インディのCDにまつわるバーコードの問題は、以下の2つでしょう:

1)CDにバーコードが必要か?
2)CDにバーコードを印刷するべきか?

です。

まず1)ですが、必須と考えてください。流通させる際にも、amazon.co.jpのようなオンラインストアで委託販売するにも、iTunes Storeでデジタル販売するにも、バーコードが必要だからです。バーコードがないCDは、インディ系のCDを販売するオンラインストアか手売りでしか売れないと考えていいでしょう。

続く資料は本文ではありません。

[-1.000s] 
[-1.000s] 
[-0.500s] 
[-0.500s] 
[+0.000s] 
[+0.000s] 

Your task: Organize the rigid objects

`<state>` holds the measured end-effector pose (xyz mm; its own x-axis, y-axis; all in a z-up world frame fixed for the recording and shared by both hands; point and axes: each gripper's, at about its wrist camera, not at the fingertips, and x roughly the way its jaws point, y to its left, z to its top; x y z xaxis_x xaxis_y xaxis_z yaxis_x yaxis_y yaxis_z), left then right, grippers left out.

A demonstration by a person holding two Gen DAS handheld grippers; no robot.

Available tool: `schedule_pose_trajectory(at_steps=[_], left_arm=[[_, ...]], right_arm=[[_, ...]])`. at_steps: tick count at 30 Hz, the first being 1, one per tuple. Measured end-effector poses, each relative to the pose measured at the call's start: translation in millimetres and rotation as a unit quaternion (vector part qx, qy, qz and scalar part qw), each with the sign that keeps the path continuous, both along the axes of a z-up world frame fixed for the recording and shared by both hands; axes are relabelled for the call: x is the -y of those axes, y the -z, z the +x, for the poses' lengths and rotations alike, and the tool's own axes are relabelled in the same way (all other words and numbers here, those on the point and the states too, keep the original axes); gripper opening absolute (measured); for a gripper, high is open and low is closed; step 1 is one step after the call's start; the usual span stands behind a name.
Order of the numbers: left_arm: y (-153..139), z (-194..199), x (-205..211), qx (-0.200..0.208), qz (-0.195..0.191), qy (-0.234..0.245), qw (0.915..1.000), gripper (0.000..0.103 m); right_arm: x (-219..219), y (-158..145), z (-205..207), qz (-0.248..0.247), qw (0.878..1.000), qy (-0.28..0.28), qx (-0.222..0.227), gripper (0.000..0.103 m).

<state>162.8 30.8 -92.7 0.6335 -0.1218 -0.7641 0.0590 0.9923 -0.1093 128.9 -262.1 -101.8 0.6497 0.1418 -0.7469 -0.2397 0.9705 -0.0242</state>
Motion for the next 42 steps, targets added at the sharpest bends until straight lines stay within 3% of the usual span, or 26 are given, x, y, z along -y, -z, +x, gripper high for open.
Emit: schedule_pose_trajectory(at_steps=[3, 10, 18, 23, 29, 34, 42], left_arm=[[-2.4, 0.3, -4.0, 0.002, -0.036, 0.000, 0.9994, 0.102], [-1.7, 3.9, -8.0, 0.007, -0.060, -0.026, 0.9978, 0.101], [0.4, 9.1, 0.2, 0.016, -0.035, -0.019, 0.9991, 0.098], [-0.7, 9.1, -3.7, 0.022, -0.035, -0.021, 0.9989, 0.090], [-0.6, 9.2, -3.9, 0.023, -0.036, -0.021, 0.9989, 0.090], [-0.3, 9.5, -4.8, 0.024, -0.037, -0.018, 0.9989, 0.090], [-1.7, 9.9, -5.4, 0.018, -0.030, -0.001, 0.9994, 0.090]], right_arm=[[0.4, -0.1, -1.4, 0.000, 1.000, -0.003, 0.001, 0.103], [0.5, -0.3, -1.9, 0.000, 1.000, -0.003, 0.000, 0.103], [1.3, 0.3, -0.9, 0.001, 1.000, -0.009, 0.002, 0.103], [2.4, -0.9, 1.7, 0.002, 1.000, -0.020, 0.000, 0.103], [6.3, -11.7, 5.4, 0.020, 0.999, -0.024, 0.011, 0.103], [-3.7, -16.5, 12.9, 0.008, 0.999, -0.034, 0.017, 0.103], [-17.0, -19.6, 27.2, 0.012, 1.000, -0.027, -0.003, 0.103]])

CDのバーコードには、日本で使われているJAN、欧州で使われているEAN、米国で使われているUPCがあります。JANとEANは基本的に同じものですが、UPCはちょっと違うものです。でも、これらのバーコードは、それぞれに相互互換があるのが普通で、現在では、日本でもUPCが、海外でもJANが使えるのが普通です。ですからCDには、これらのいずれかを取得すれば良いでしょう。

日本では、最近までインディがJANを取得するのが大変でしたが、今では個人でも取得できるようになりました。決して安価ではありませんし、定期的に更新料を払う必要がありますが、JANコードを取得すること自体には問題はありません。

インディがCDにバーコードを取得する簡単で、しかも安価な有効な方法は、
CD Babyに登録してUPCコードを代理取得してもらうか、kunaki.comに登録して同じくUPCコードを発行してもらうことでしょう。国内にも代理取得してくれるサービスはあるのですが、前者は世界中のデジタル販売に無料で登録してくれる点で、後者はオンディマンドで1枚ずつ高品質CD-Rデュプリケートして発送までしてくれる点で他のサービスと一線を画しています。海外のサービスを使いたくないという場合は、国内で代理取得してくれるサービスを探すか、自分で取得してみるしかないでしょう。

バーコードについて注意すべき点は、一度コードを取得した製品は、勝手に変更してはいけないということです。別の製品に流用することはもちろん、ジャケットを変えたり、音源をリミックスしても別の製品と考えるのが普通なので、必ず別の製品として新しいバーコードを取得してください。

で、2)です。バーコードは、商品に必ず印刷されていなければならないような気がします。ところが、それは間違いです。必ずしも印刷する必要はありません。

バーコードは、商品として流通している製品を特定する固有の番号です。ですから、CDにバーコードが割り振られていて、その番号が分かる状態になっていれば良いのです。ただし消費者が製品のバーコードを知る必要がありません。必要なのは、流通と小売店です。

流通では、製品を特定し、その在庫や売り上げを管理するためにバーコードを使います。そうしないと同じ名前の別の商品と混同してしまうからですが、製品そのものにバーコードが印刷されていなくても、帳簿やデータベース上で番号が分かればとりあえず用はなします。だから必ずしも印刷されていなくてもいいんです。

小売店でも同じことが言えますが、小売店ではレジでバーコードを読み取らせて精算するのが普通です。そのため、多くの小売店ではパッケージにバーコードが印刷されていることが必須となっています。

あれ!?、ということは、やはり印刷されていないといけないのでは?、と思うでしょう。その通りなんですが、法的に規制されているわけでもないので、印刷されていない商品も多く流通しているのが現実です。例えば、バーコードがないままパッケージを作ってから、必要にかられてバーコードを取得したという製品の場合、パッケージにバーコードは印刷されていませんが、消費者から要望があれば、そんな商品だって売るのが流通であり小売店です。

そんなとき、多くの流通では、自分のところに在庫された際に、自分でバーコードシールを印刷してパッケージに添付しているのです。またレジだって、バーコードがなくても番号があれば、手で番号を打ち込んで処理できるようになっています。ちゃんと考えられているのです。

なので、結論から言えば、バーコードは必ず取得し、パッケージにも印刷した方が良いが、印刷自体は絶対に必要というわけではない、ということです。でも、バーコードがあることで、流通や小売店から見れば扱いやすい商品ということになり、売り上げにも微妙に影響する可能性があるので、indeirevolution.jpでは印刷することもお勧めしておきます。